▶ Task: Report every line of the entries that contains the word "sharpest".

----

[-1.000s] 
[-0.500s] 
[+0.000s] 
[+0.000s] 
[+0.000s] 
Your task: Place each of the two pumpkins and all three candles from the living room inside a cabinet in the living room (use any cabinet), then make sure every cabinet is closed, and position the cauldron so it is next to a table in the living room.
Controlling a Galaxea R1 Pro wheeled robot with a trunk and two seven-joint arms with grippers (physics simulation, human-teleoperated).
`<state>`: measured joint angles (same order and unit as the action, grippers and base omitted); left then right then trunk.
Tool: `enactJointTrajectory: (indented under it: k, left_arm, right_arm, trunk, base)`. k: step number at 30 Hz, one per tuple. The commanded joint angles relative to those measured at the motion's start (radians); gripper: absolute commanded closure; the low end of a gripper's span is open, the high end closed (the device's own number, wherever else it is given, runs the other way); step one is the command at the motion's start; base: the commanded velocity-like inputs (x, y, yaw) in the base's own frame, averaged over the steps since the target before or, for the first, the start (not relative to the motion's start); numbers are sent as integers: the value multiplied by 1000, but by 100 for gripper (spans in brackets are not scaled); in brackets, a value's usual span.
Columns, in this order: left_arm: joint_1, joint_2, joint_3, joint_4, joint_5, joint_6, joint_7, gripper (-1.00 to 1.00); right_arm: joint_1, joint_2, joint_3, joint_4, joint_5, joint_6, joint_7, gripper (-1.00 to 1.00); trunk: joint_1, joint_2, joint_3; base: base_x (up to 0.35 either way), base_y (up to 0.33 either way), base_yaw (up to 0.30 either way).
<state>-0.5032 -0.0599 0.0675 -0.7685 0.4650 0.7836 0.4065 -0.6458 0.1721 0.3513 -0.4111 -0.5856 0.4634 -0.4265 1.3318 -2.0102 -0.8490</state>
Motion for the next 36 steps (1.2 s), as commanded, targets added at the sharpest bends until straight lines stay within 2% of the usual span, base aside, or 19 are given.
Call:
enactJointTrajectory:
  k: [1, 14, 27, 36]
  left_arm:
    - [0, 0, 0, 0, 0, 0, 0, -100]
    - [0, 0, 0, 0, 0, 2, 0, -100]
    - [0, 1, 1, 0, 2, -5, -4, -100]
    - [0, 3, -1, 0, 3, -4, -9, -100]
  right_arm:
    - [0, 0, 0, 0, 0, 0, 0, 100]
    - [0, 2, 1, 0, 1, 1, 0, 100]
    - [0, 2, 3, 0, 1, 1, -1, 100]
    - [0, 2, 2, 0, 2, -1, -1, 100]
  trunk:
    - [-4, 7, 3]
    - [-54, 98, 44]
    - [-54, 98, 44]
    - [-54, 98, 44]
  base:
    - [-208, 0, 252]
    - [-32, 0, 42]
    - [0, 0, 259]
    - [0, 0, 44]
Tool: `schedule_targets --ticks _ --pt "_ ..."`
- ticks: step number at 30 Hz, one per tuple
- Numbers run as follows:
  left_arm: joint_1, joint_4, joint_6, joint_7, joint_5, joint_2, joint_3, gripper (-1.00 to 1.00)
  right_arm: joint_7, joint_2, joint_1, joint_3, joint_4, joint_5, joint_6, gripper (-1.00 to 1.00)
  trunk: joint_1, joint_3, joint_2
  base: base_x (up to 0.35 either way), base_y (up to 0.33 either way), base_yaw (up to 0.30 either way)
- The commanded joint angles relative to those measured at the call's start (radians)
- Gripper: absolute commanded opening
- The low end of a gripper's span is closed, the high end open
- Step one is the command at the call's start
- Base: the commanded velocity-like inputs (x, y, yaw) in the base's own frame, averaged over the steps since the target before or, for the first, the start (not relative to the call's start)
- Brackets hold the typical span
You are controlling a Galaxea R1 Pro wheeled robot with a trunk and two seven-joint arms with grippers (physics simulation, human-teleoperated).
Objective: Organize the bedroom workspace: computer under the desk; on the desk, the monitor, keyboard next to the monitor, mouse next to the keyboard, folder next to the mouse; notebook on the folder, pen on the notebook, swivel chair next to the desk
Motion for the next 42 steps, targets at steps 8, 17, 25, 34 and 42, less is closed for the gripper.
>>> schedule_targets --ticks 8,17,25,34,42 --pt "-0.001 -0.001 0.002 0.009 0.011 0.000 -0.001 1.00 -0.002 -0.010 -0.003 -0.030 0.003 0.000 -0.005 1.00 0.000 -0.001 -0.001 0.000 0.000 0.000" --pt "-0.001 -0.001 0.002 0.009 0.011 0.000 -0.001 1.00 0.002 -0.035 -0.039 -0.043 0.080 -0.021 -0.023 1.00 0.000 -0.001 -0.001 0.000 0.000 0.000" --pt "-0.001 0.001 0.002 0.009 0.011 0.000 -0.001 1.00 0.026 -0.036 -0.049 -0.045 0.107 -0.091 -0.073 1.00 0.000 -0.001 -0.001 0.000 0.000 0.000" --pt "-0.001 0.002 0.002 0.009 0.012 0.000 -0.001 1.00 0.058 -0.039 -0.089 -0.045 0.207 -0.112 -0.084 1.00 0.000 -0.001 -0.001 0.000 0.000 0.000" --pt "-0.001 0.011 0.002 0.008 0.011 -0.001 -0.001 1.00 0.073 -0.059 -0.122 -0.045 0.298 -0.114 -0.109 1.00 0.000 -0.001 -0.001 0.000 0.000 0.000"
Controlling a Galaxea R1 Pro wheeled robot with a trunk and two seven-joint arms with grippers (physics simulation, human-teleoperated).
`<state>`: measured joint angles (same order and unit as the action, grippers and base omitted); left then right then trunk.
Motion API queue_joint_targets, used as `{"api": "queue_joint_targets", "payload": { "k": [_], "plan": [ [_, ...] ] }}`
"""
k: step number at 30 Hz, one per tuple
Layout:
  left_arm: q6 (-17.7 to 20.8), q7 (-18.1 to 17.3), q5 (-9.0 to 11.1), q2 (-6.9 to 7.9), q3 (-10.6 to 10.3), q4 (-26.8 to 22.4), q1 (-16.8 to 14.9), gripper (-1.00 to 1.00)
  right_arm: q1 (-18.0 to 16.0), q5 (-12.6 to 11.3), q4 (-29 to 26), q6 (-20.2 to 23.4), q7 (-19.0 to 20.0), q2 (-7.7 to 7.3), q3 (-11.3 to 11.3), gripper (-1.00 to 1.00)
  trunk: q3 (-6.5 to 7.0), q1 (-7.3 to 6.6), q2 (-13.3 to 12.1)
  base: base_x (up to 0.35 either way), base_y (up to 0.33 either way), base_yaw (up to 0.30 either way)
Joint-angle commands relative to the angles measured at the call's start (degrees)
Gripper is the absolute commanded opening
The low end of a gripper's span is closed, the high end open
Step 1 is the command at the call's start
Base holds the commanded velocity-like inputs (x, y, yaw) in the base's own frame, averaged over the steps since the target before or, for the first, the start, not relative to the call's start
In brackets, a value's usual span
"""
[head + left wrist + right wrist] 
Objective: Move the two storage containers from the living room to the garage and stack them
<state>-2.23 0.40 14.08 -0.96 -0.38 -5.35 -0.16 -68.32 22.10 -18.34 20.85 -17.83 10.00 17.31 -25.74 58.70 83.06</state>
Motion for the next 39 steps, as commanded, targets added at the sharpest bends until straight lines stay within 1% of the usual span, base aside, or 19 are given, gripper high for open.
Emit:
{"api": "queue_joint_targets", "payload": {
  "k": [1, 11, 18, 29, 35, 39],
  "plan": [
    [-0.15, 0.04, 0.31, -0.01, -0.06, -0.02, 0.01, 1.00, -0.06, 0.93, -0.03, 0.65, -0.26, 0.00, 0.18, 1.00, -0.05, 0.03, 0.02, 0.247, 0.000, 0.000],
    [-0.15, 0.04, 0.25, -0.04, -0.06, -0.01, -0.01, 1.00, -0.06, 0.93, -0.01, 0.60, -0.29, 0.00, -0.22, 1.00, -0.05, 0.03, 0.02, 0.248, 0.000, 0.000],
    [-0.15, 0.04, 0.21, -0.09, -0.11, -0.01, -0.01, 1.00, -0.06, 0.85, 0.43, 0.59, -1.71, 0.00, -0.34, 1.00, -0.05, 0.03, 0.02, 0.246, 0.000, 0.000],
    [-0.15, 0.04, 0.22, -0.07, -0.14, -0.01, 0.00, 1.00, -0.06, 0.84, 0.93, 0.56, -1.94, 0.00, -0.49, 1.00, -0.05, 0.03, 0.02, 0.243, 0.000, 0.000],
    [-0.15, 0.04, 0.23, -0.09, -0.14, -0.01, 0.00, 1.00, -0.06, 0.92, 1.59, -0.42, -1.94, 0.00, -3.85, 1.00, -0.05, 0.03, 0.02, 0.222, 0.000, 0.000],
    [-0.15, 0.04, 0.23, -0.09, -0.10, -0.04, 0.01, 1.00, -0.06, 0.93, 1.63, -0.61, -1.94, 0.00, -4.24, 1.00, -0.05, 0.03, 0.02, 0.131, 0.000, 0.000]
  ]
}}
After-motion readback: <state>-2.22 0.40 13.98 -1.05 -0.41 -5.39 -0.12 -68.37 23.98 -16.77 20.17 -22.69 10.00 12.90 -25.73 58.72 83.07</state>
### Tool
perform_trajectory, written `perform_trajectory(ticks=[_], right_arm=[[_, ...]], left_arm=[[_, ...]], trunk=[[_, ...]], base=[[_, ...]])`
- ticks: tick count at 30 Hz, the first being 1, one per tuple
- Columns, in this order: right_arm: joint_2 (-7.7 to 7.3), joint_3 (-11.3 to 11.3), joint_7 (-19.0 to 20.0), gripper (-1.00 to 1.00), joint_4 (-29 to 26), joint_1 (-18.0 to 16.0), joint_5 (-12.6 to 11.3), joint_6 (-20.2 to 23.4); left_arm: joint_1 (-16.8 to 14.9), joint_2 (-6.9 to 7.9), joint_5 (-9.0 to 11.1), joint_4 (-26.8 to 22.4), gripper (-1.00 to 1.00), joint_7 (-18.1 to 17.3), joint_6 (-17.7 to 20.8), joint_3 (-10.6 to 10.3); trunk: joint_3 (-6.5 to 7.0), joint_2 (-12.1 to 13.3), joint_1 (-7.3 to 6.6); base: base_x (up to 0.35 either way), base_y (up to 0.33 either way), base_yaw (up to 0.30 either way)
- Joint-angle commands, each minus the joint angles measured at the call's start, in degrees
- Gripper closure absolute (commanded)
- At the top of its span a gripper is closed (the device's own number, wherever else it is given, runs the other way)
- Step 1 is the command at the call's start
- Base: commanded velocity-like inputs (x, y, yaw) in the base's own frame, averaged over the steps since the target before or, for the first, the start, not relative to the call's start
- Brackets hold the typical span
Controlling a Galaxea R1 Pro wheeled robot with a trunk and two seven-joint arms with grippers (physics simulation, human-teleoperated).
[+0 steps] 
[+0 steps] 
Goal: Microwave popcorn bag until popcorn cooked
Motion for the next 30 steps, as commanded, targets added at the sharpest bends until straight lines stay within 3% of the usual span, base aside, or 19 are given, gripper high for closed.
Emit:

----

▶ Solution to this task:
Motion for the next 36 steps (1.2 s), as commanded, targets added at the sharpest bends until straight lines stay within 2% of the usual span, base aside, or 19 are given.
Motion for the next 39 steps, as commanded, targets added at the sharpest bends until straight lines stay within 1% of the usual span, base aside, or 19 are given, gripper high for open.
Motion for the next 30 steps, as commanded, targets added at the sharpest bends until straight lines stay within 3% of the usual span, base aside, or 19 are given, gripper high for closed.

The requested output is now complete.